The front fuel filler caps look keyed to both angle outwards, but on the M1 the left hand one angles front-to-back:
https://www.cybermodeler.com/armor/m1/images/hayward_m1_08.jpg
And the hinges to the battery compartment were different on the M1 from the M1A1. I don't have access to my photos at the moment, but this model picture from Vodnik's site shows the pattern.
http://vodnik.republika.pl/pages/m1-comparison/abrams_40.jpg
Pretty minor, but still ones to add to a tweaks list.
Bravo1102
New Jersey, United States
Joined: December 08, 2003
KitMaker: 2,864 posts
Armorama: 2,497 posts
Joined: December 08, 2003
KitMaker: 2,864 posts
Armorama: 2,497 posts
Posted: Sunday, December 10, 2017 - 02:02 AM UTC
Quoted Text
No, anti-slip wasn't introduced until the M1A1.
And re-manufactured M1 circa 1990 began to get it as part of the refurbishment program. But that's a later beast than this kit. There was also paint on the top being mixed with sand to give it texture so guys with Cocoran jump boots or some varieties of tanker boots (with no tread on the sole) wouldn't fall off the tank.
And one really minor thing, there are no lifting rings on the TC cupola or at least the holes they fit into.
LeoCmdr
Alberta, Canada
Joined: January 19, 2005
KitMaker: 4,085 posts
Armorama: 3,917 posts
Joined: January 19, 2005
KitMaker: 4,085 posts
Armorama: 3,917 posts
Posted: Sunday, December 10, 2017 - 03:20 AM UTC
Quoted Text
And one really minor thing, there are no lifting rings on the TC cupola or at least the holes they fit into.

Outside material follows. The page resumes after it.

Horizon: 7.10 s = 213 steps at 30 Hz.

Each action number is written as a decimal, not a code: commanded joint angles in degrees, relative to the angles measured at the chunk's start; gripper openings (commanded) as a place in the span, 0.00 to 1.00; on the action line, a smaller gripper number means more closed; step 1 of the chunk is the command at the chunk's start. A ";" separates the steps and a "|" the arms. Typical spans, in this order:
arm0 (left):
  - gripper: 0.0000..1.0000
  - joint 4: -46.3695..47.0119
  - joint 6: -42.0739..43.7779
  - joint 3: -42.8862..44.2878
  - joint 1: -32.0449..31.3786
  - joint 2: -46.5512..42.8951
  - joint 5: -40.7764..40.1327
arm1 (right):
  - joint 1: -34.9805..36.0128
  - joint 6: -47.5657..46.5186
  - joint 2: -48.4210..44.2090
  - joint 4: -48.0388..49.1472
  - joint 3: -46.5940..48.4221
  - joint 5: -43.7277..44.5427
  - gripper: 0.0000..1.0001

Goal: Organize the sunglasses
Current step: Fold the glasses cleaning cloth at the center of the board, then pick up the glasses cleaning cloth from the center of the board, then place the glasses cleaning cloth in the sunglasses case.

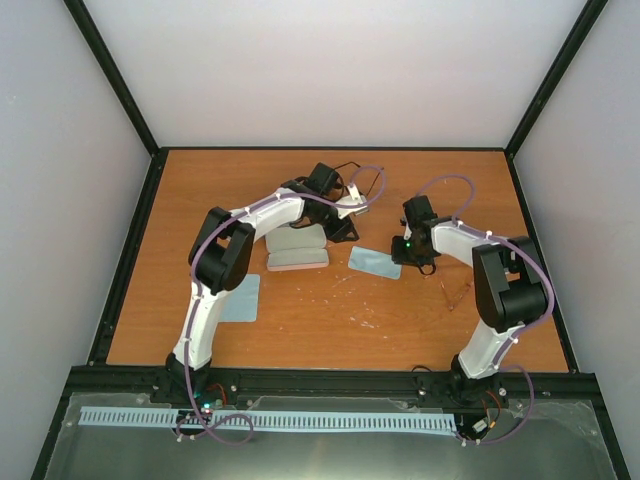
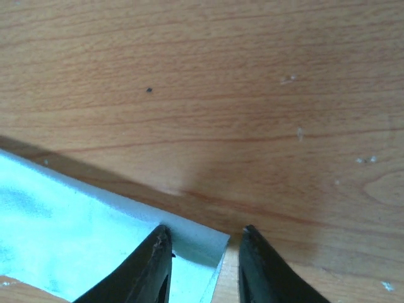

It does appear the box art shows the cupola lift rings...at least the thought was there.
2CAVTrooper
Alabama, United States
Joined: October 21, 2005
KitMaker: 310 posts
Armorama: 302 posts
Joined: October 21, 2005
KitMaker: 310 posts
Armorama: 302 posts
Posted: Friday, December 15, 2017 - 07:55 AM UTC
According to some "Border Legion" guys I have talked to, all M1's sent to Europe we're in overall forest green, so MERDC may be out of the question for an 11ACR track. Although 2ACR had one painted in Dual Tex aka "Dueler Dots" that was quickly painted back to overall green.
JoeJ2130CS
United States
Joined: December 16, 2017
KitMaker: 3 posts
Armorama: 3 posts
Joined: December 16, 2017
KitMaker: 3 posts
Armorama: 3 posts
Posted: Friday, December 15, 2017 - 11:24 PM UTC
I can confirm that scheme B is 3/67 armor. US Battle Tanks Today (Tanks Illustrated No. 8 ) by Steve Zaloga and Michael Green has photos of tanks from both this unit and 1/67 armor taken at Ft. Hood in 1983. Unfortunately the registration numbers are not included on the decal sheet, but shouldn't be too hard to cobble together using decals from other kits or aftermarket.
acebatau
Colorado, United States
Joined: February 10, 2008
KitMaker: 730 posts
Armorama: 616 posts
Joined: February 10, 2008
KitMaker: 730 posts
Armorama: 616 posts
Posted: Saturday, December 16, 2017 - 04:40 AM UTC
Looks fine to me
MikeBrindos
Washington, United States
Joined: November 11, 2015
KitMaker: 59 posts
Armorama: 58 posts
Joined: November 11, 2015
KitMaker: 59 posts
Armorama: 58 posts
Posted: Saturday, December 23, 2017 - 10:25 PM UTC
The first thing I noticed after I opened my instruction book was that the tracks are illustrated on the tank backwards. That may lead more than a few people to actually add them onto the model backwards.
MikeBrindos
Washington, United States
Joined: November 11, 2015
KitMaker: 59 posts
Armorama: 58 posts
Joined: November 11, 2015
KitMaker: 59 posts
Armorama: 58 posts
Posted: Saturday, December 23, 2017 - 10:26 PM UTC
There is also a slight sink mark in the wind sensor so make sure you fill that.
warlock109
Utah, United States
Joined: February 05, 2004
KitMaker: 163 posts
Armorama: 160 posts
Joined: February 05, 2004
KitMaker: 163 posts
Armorama: 160 posts
Posted: Friday, December 29, 2017 - 02:26 AM UTC
In the 80's there was a nonslip coating available in the field. It was a "brownish" OD enamel paint that came in gal cans. Basically it was paint with about 2 inches of sand in the bottom of the can. In the 90's a forest green color epoxy based coating was available.(it was called flight deck coating) It is very thick and had to be spread on with a trowel about a 1/4 inch thick.